Le Cardinal Tauran a exhorté ensuite son auditoire à prendre exemple sur Saint Augustin qui nous enseigne plusieurs choses : 

« à chercher la vérité par un retour à l’homme intérieur, tout en aimant la beauté et le plaisir à condition qu’ils ne deviennent pas un idéal ou un absolu. A découvrir la présence de Dieu au plus profond de chacun d’entre nous. A reconnaitre la trace de Dieu dans les beautés de la nature, dans la limpidité d’une pensée ou dans l’amitié partagée. A aimer la paix qui ne peut advenir que par des méthodes de paix : ‘ parce que c’est un titre de gloire plus grand, de tuer la guerre par la parole que de tuer les hommes par l’épée ‘ (Ep. 229, 2). A apprécier l’amitié. A considérer l’histoire comme façonnée par trois facteurs concomitants : la providence, la justice et la paix : la providence qui guide l’histoire des sociétés, la justice qui s’imprime comme idéal dans le cœur de l’homme et la paix qui en est le but final. »

Le Cardinal Tauran a terminé son homélie en espérant que nous

« puissions apprendre de Saint Augustin cette ‘ intelligence du coeur ‘ qui nous permet d’entendre et d’accueillir le cri douloureux de l’homme seul, sans travail, marginalisé, oublié, emprisonné, torturé. »

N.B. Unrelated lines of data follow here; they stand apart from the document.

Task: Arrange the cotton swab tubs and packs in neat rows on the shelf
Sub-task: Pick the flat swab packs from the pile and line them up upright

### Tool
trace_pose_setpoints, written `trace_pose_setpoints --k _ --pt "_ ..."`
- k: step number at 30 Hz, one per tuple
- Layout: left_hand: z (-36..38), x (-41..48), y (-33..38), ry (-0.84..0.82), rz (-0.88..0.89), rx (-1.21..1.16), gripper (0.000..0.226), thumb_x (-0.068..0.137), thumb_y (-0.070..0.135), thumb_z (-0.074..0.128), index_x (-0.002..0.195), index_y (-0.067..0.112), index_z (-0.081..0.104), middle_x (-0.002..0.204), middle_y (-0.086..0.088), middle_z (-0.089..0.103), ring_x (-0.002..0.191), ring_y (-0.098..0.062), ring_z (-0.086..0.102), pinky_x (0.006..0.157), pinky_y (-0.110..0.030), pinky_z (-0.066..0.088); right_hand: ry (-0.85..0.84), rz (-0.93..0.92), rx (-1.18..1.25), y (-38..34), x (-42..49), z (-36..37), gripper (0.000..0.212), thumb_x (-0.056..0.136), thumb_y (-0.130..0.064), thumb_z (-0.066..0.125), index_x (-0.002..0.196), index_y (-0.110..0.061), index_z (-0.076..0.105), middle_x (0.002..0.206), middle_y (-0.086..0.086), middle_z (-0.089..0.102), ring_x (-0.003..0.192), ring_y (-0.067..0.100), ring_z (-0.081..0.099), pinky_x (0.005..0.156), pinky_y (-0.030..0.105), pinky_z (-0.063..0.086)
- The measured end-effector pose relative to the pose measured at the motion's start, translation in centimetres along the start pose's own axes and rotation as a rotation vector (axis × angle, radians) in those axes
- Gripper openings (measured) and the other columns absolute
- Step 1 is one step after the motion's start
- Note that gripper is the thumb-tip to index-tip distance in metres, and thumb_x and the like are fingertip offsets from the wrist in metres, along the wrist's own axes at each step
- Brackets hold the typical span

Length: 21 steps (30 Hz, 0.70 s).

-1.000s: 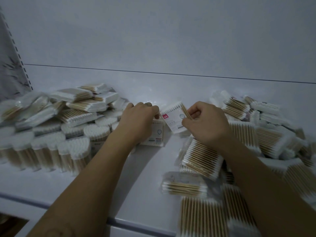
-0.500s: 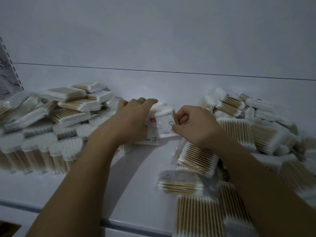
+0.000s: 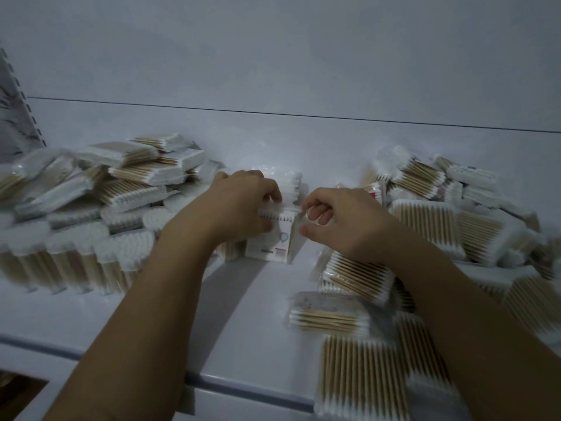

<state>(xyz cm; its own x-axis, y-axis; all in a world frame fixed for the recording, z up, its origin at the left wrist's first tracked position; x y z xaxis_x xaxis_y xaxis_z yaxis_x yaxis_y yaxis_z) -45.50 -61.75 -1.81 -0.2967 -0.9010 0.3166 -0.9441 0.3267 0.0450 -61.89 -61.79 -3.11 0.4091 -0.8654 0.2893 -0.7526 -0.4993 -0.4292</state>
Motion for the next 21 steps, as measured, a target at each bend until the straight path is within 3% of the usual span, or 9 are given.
trace_pose_setpoints --k 4,12,18,21 --pt "-0.05 0.22 -0.38 0.061 -0.009 -0.062 0.041 0.081 0.031 0.074 0.119 0.032 0.058 0.11 0.01 0.057 0.106 -0.013 0.052 0.097 -0.038 0.038 0.004 -0.01 -0.011 -0.01 -0.01 -0.07 0.032 0.088 -0.036 0.068 0.118 -0.028 0.061 0.085 -0.022 0.054 0.088 0.004 0.058 0.085 0.028 0.051" --pt "0.39 0.33 -0.01 0.095 -0.045 0.115 0.025 0.084 0.033 0.068 0.107 0.034 0.058 0.11 0.011 0.059 0.112 -0.016 0.05 0.088 -0.034 0.024 0.008 -0.034 -0.055 -0.31 -0.05 -0.22 0.034 0.088 -0.026 0.067 0.122 -0.027 0.06 0.091 -0.019 0.055 0.094 0.007 0.056 0.089 0.029 0.049" --pt "0.4 0.24 -0.36 0.079 -0.05 0.073 0.034 0.083 0.032 0.068 0.116 0.033 0.057 0.113 0.01 0.058 0.113 -0.017 0.048 0.087 -0.035 0.022 -0.01 -0.028 -0.126 -0.55 -0.23 -0.37 0.037 0.089 -0.025 0.066 0.126 -0.025 0.059 0.106 -0.011 0.058 0.099 0.007 0.054 0.091 0.026 0.046" --pt "0.33 0.16 0.44 0.109 0.009 0.024 0.037 0.086 0.036 0.064 0.122 0.033 0.055 0.117 0.01 0.055 0.115 -0.016 0.046 0.091 -0.036 0.024 -0.091 -0.02 -0.228 -0.83 -0.5 -0.89 0.04 0.088 -0.034 0.066 0.127 -0.028 0.058 0.118 -0.008 0.059 0.107 0.01 0.053 0.094 0.027 0.044"
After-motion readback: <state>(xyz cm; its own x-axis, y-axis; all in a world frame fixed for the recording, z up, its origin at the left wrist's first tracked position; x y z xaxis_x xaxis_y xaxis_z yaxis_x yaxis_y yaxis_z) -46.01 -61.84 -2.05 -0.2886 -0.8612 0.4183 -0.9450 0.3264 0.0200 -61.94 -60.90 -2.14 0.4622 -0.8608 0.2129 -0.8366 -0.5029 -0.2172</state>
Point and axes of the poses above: each hand's wrist, its own x-axis towards the middle knuckle, its own z-axis out of the palm, y = z × x, the point moved 4 cm from there along x, towards the middle knuckle
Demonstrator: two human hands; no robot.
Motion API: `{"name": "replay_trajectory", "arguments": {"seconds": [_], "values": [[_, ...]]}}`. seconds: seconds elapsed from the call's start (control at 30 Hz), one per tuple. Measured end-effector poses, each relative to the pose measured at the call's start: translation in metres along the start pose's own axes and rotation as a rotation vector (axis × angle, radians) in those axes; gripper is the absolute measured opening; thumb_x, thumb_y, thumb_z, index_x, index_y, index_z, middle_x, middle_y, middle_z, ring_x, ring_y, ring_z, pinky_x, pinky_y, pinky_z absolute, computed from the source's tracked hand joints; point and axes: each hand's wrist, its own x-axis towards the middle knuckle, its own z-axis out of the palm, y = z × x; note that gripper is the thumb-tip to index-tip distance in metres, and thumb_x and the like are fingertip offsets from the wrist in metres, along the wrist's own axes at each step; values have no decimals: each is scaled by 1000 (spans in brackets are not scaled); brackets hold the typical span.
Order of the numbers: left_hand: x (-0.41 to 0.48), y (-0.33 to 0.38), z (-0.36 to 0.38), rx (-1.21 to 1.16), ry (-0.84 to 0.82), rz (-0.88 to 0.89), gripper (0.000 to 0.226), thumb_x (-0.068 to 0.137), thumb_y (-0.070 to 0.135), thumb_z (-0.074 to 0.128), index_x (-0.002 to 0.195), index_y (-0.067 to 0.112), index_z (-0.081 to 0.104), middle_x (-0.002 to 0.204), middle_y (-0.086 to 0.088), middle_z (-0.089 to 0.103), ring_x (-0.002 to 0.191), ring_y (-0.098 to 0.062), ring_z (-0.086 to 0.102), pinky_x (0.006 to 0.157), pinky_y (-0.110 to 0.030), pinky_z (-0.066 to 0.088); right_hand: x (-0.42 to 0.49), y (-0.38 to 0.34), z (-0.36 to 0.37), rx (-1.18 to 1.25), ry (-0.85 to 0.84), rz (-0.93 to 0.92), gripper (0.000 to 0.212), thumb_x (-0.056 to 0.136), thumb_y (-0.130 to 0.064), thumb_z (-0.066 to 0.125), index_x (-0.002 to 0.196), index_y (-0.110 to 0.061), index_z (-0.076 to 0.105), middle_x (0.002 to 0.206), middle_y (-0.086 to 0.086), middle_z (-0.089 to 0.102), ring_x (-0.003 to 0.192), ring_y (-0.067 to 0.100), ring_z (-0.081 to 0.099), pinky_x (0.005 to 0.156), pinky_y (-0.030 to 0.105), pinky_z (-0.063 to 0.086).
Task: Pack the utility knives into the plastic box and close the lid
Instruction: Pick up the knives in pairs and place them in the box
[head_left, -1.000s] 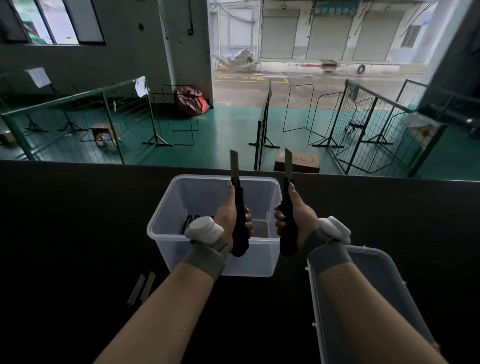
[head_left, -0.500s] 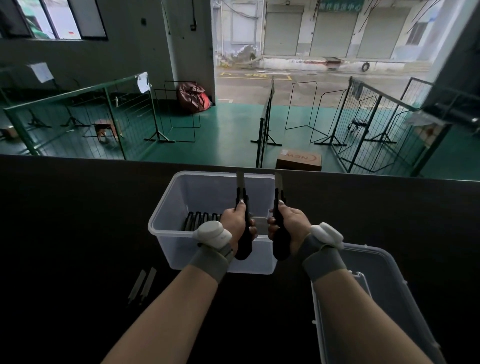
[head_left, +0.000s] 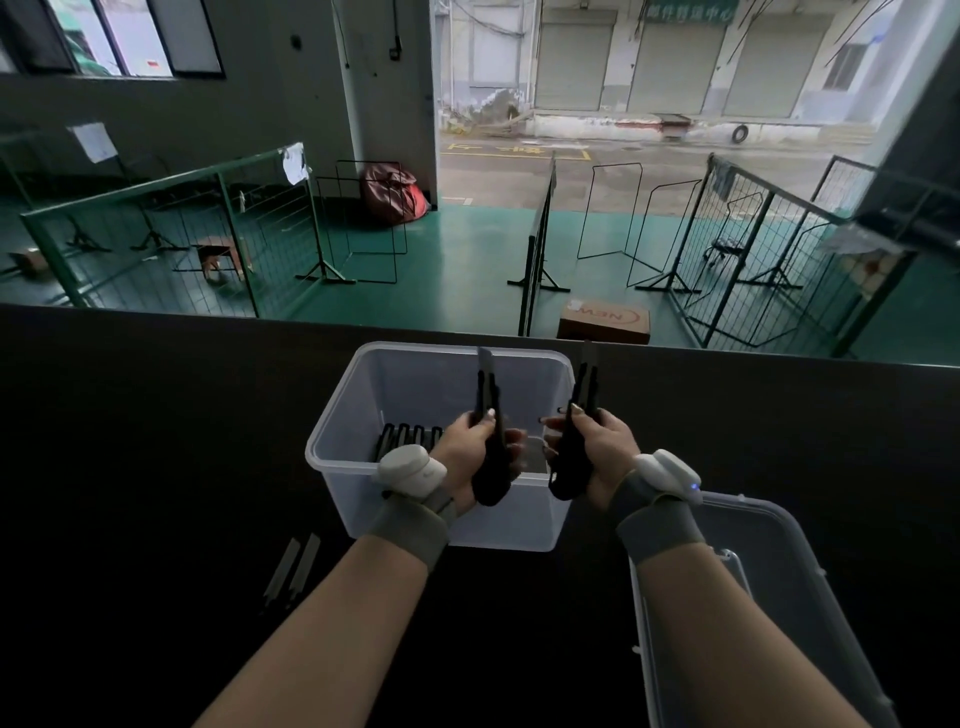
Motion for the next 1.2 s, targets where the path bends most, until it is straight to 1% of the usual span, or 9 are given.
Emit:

Le Cardinal Tauran a rencontré mardi le ministre algérien des Affaires religieuses et le ministre des Affaires Etrangères, mais aussi le président du Sénat. Samedi avant son départ, il rencontrera encore des chercheurs en études comparées des religions à l’université islamique d’Alger. Il devait aussi présider une conférence sur le dialogue interreligieux.

3 comments

  1. Sylvie Houbouyan

    On sursaute lorsqu’on lit que le Cardinal Tauran nous invite à considérer l’histoire comme façonnée par trois facteurs concomitants : la providence, la justice et la paix.
    Et puis on se dit qu’il parle de l’histoire éternelle comme L’Eglise parle de la vie éternelle.
    Alors on comprend…
    Et on accepte un peu mieux, mais c’est à notre corps défendant, l’ amitié qu’il préconise avec l’ennemi ….à l’exemple de Jésus se laissant embrasser par Judas.

  2. joseph2

    Quelle belle homélie. On croit rêver. Voilà l’islam qui semble promu au rang d’une religion équivalente au christianisme. la politique est une chose, la vérité une autre. Où est la liberté quand un musulman n’a pas le droit de se convertir au christianisme sous peine de sanctions graves. Où est l’égalité quand la femme musulmane est considérée légalement comme inférieure à l’homme, ou est la fraternité quand dans la société musulmane les chrétiens ont un statut d’inférieur (dhimmi) Enfin peut-on considérer l’Islam comme une religion alors qu’il est un totalitarisme réglant tout dans la société, même la religion.